• Exercise prompt: When you transcribe the records that follow, reproduce each line exactly as given.

• Records shown:
- Opening Delimiter -

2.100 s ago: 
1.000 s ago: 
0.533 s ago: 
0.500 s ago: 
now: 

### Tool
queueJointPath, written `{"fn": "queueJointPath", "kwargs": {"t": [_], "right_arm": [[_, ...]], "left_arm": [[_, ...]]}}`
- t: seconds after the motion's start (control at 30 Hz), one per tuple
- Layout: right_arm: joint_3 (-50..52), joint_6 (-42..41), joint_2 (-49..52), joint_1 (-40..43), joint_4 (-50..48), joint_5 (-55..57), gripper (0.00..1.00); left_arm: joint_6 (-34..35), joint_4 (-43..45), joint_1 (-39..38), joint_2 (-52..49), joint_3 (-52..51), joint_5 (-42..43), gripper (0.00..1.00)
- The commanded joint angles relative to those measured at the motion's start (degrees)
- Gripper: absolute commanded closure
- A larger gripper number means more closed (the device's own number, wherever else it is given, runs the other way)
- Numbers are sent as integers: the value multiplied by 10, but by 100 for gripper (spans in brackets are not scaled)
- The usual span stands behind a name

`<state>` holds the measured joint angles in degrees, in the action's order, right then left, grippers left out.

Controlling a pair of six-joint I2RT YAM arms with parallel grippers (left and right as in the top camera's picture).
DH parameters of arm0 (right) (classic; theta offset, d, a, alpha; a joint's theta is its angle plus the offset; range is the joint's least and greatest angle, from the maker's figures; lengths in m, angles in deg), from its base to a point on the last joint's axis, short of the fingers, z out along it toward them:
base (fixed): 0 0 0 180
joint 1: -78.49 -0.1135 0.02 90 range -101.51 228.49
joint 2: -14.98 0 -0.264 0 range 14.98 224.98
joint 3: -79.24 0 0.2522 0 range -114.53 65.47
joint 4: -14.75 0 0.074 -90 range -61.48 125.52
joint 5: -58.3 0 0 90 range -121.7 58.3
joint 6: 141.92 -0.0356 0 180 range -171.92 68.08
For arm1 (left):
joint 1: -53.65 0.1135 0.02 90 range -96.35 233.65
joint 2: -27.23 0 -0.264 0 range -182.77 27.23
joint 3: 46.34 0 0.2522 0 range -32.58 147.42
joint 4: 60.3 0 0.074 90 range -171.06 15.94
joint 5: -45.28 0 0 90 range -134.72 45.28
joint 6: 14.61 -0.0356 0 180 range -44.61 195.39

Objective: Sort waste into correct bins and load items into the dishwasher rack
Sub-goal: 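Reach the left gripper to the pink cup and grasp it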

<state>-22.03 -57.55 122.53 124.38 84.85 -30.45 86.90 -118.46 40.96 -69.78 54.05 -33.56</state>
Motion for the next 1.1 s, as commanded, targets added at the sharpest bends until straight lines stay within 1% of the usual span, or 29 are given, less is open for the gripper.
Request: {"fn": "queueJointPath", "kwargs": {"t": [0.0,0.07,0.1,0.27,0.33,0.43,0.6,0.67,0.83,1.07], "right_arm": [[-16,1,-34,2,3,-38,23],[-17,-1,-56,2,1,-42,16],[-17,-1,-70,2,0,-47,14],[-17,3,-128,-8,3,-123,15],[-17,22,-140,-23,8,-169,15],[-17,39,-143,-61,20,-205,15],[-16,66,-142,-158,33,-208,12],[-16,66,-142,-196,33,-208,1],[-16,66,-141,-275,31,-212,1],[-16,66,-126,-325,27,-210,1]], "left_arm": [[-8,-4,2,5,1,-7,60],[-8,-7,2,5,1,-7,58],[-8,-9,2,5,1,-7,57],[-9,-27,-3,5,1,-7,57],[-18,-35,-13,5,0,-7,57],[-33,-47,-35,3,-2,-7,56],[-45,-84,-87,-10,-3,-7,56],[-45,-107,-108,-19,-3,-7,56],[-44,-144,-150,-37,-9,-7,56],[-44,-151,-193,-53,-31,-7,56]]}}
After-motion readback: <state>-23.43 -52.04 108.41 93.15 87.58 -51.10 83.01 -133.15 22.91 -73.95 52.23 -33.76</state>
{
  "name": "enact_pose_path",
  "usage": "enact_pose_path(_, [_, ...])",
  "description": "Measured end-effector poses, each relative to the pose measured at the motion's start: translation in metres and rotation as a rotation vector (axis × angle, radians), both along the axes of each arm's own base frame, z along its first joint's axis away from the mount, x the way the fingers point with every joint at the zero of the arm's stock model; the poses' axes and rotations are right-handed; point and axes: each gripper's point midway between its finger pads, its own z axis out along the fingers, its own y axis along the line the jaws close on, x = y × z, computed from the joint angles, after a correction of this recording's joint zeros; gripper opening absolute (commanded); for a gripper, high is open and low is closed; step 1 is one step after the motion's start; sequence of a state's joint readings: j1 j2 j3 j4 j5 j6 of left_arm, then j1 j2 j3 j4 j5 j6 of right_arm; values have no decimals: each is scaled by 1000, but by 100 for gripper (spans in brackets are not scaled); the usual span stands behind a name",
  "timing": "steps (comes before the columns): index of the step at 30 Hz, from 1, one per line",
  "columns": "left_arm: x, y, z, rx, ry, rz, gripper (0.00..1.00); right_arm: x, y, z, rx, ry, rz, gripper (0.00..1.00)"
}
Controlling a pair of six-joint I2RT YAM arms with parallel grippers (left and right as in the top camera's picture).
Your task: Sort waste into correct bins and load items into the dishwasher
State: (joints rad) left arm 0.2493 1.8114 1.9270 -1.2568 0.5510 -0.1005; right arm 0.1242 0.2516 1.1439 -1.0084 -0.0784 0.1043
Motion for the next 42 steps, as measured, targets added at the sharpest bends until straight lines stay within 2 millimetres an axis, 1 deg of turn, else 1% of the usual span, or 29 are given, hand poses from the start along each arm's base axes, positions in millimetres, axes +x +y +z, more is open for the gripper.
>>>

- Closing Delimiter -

• Output of the task:
2.100 s ago: 
1.000 s ago: 
0.533 s ago: 
0.500 s ago: 
now: 

### Tool
queueJointPath, written `{"fn": "queueJointPath", "kwargs": {"t": [_], "right_arm": [[_, ...]], "left_arm": [[_, ...]]}}`
- t: seconds after the motion's start (control at 30 Hz), one per tuple
- Layout: right_arm: joint_3 (-50..52), joint_6 (-42..41), joint_2 (-49..52), joint_1 (-40..43), joint_4 (-50..48), joint_5 (-55..57), gripper (0.00..1.00); left_arm: joint_6 (-34..35), joint_4 (-43..45), joint_1 (-39..38), joint_2 (-52..49), joint_3 (-52..51), joint_5 (-42..43), gripper (0.00..1.00)
- The commanded joint angles relative to those measured at the motion's start (degrees)
- Gripper: absolute commanded closure
- A larger gripper number means more closed (the device's own number, wherever else it is given, runs the other way)
- Numbers are sent as integers: the value multiplied by 10, but by 100 for gripper (spans in brackets are not scaled)
- The usual span stands behind a name

`<state>` holds the measured joint angles in degrees, in the action's order, right then left, grippers left out.

Controlling a pair of six-joint I2RT YAM arms with parallel grippers (left and right as in the top camera's picture).
DH parameters of arm0 (right) (classic; theta offset, d, a, alpha; a joint's theta is its angle plus the offset; range is the joint's least and greatest angle, from the maker's figures; lengths in m, angles in deg), from its base to a point on the last joint's axis, short of the fingers, z out along it toward them:
base (fixed): 0 0 0 180
joint 1: -78.49 -0.1135 0.02 90 range -101.51 228.49
joint 2: -14.98 0 -0.264 0 range 14.98 224.98
joint 3: -79.24 0 0.2522 0 range -114.53 65.47
joint 4: -14.75 0 0.074 -90 range -61.48 125.52
joint 5: -58.3 0 0 90 range -121.7 58.3
joint 6: 141.92 -0.0356 0 180 range -171.92 68.08
For arm1 (left):
joint 1: -53.65 0.1135 0.02 90 range -96.35 233.65
joint 2: -27.23 0 -0.264 0 range -182.77 27.23
joint 3: 46.34 0 0.2522 0 range -32.58 147.42
joint 4: 60.3 0 0.074 90 range -171.06 15.94
joint 5: -45.28 0 0 90 range -134.72 45.28
joint 6: 14.61 -0.0356 0 180 range -44.61 195.39

Objective: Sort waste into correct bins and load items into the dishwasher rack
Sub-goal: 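Reach the left gripper to the pink cup and grasp it
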
<state>-22.03 -57.55 122.53 124.38 84.85 -30.45 86.90 -118.46 40.96 -69.78 54.05 -33.56</state>
Motion for the next 1.1 s, as commanded, targets added at the sharpest bends until straight lines stay within 1% of the usual span, or 29 are given, less is open for the gripper.
Request: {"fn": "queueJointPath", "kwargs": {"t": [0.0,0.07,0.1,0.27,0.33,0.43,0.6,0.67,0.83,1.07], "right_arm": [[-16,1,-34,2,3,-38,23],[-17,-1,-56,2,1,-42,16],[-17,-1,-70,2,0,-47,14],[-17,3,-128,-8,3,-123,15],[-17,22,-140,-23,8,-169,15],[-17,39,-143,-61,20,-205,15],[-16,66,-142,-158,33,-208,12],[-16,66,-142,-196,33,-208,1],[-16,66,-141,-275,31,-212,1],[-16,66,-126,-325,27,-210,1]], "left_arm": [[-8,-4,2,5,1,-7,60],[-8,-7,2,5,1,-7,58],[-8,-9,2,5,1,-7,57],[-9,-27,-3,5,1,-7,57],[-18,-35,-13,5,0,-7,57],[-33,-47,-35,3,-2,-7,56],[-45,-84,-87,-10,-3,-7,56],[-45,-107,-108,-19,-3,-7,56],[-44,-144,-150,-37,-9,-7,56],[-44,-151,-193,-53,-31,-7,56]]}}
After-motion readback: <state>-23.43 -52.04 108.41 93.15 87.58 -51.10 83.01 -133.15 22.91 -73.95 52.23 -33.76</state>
{
  "name": "enact_pose_path",
  "usage": "enact_pose_path(_, [_, ...])",
  "description": "Measured end-effector poses, each relative to the pose measured at the motion's start: translation in metres and rotation as a rotation vector (axis × angle, radians), both along the axes of each arm's own base frame, z along its first joint's axis away from the mount, x the way the fingers point with every joint at the zero of the arm's stock model; the poses' axes and rotations are right-handed; point and axes: each gripper's point midway between its finger pads, its own z axis out along the fingers, its own y axis along the line the jaws close on, x = y × z, computed from the joint angles, after a correction of this recording's joint zeros; gripper opening absolute (commanded); for a gripper, high is open and low is closed; step 1 is one step after the motion's start; sequence of a state's joint readings: j1 j2 j3 j4 j5 j6 of left_arm, then j1 j2 j3 j4 j5 j6 of right_arm; values have no decimals: each is scaled by 1000, but by 100 for gripper (spans in brackets are not scaled); the usual span stands behind a name",
  "timing": "steps (comes before the columns): index of the step at 30 Hz, from 1, one per line",
  "columns": "left_arm: x, y, z, rx, ry, rz, gripper (0.00..1.00); right_arm: x, y, z, rx, ry, rz, gripper (0.00..1.00)"
}
Controlling a pair of six-joint I2RT YAM arms with parallel grippers (left and right as in the top camera's picture).
Your task: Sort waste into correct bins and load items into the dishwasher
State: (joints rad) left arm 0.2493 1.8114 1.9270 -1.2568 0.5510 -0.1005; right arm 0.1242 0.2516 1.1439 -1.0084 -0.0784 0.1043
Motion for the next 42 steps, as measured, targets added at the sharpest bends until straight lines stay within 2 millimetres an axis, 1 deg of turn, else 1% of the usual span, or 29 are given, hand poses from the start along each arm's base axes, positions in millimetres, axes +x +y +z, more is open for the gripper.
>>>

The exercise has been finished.